I’m one of thousands of people who suffers from insomnia. My record is some ten days with tiny naps in between, maybe ten or fifteen minute intervals a few times a day. It was brutal. And I made a lot of cookies. Way too many cookies. Enough that my roommate took the flour away. He was a boy – he loved my cookies.
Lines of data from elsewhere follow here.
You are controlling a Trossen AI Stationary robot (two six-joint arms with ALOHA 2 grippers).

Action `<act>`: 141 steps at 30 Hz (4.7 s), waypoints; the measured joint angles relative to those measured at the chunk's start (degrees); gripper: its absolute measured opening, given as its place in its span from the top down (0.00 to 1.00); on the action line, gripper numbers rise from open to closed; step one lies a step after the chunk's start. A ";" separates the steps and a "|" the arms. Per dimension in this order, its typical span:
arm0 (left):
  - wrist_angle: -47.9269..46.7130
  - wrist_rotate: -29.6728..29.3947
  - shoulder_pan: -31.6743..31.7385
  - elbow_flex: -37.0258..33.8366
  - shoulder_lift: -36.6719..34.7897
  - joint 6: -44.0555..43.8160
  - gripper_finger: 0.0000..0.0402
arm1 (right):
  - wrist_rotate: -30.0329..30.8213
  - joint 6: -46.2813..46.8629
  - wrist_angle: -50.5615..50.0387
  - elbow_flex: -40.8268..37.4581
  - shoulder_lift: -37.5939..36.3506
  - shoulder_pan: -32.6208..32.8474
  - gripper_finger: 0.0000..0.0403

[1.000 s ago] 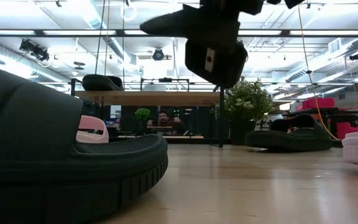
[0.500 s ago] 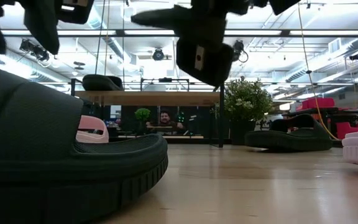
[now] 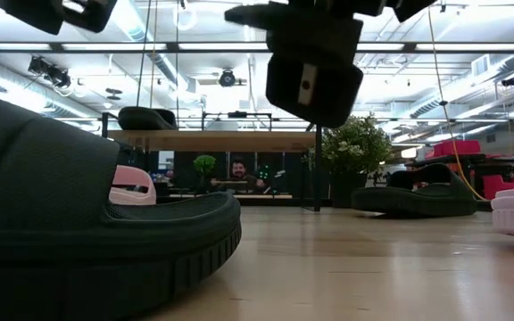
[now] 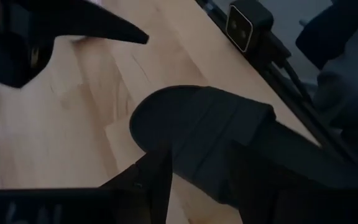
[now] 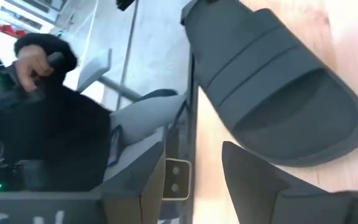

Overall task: Pick and place slides into the shelf
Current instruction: Put the bottom left black slipper on the shelf

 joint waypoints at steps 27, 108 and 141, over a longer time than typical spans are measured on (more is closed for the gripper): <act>0.73 -0.04 0.06 0.07 -0.05 -14.51 0.63 | 4.16 1.40 10.16 0.21 7.65 -1.14 0.59; -28.47 -18.17 19.80 0.00 -4.42 -18.24 0.97 | -16.95 -69.05 -39.22 18.98 -5.90 -60.81 1.00; -20.33 -28.36 31.64 0.00 -4.37 8.16 0.75 | -9.87 -58.50 -47.06 18.98 -9.62 -60.50 0.59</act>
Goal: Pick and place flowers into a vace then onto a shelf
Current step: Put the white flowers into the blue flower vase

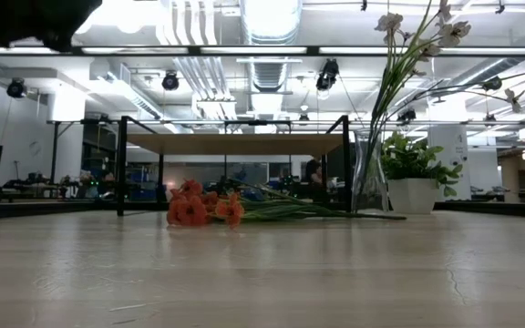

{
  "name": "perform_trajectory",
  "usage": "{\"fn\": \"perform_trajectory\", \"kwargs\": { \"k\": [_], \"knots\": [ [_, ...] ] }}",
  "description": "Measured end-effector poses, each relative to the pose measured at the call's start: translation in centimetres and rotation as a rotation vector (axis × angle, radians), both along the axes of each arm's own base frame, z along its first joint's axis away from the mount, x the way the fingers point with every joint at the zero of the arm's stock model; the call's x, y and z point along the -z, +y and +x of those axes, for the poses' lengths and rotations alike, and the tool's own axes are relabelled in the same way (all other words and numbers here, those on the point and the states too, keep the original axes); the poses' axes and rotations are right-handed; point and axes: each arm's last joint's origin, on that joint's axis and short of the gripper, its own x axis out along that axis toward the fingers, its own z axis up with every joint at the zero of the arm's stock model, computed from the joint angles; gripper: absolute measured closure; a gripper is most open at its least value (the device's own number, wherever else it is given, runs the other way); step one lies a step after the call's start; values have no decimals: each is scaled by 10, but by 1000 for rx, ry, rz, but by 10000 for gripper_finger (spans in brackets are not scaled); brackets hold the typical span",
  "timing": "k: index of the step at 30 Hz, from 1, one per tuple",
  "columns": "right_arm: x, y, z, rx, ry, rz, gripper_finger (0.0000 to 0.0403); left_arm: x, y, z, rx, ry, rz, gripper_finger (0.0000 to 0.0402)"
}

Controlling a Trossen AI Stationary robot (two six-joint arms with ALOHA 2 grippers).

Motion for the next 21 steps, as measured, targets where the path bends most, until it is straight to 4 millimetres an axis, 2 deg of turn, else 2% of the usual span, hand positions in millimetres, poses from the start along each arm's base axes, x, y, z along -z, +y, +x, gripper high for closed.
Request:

I’m not alone. There are some pretty intense statistics out there for insomniacs. 30 to 35% of adults have brief symptoms of insomnia. 15 to 20% have a short-term insomnia disorder, which lasts less than three months. And 10% have a chronic insomnia disorder, which occurs at least three times per week for at least three months (and sometimes years – hi, friends! I think I’ve seen you before!).
Symptoms of insomnia are pretty basic. There are 3 defining factors that sleep centers recognize. The first is trouble falling asleep. The second is staying asleep through the night. And the third is waking up early (even if you go to bed late). Not everyone has all three symptoms, but if you do – and you have them for a long time – you should speak to a doctor. Other symptoms (or causes!) of insomnia are sleep apnea, chronic snoring, and other breathing disorders.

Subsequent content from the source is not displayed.